- About this exercise
From the listing below, return each line that includes "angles".

- Collected material
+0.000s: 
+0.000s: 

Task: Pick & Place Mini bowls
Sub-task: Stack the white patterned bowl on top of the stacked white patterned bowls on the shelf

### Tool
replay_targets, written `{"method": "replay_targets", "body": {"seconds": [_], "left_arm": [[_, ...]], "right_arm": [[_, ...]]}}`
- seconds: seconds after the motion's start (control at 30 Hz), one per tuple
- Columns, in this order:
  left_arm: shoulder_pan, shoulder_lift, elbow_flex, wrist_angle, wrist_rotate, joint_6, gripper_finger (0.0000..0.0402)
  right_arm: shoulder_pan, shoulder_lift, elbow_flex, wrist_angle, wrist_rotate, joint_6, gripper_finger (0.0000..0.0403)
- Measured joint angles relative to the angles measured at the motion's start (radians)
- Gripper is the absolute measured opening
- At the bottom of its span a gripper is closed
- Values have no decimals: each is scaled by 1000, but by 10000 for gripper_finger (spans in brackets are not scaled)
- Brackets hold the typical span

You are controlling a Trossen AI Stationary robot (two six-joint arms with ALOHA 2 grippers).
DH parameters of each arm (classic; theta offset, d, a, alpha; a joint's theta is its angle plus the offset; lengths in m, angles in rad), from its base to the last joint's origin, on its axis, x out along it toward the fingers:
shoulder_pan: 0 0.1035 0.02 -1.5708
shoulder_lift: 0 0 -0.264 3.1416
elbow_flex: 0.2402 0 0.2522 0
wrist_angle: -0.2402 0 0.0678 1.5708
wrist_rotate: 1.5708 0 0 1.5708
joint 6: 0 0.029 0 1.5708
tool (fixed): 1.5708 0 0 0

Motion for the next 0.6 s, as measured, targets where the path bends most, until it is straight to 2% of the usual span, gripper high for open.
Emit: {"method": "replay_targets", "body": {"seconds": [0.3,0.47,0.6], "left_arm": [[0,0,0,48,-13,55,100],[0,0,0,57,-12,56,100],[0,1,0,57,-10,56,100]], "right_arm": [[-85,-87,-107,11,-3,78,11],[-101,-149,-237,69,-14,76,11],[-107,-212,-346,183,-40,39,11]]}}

- Exercise answer
- Measured joint angles relative to the angles measured at the motion's start (radians)
DH parameters of each arm (classic; theta offset, d, a, alpha; a joint's theta is its angle plus the offset; lengths in m, angles in rad), from its base to the last joint's origin, on its axis, x out along it toward the fingers:

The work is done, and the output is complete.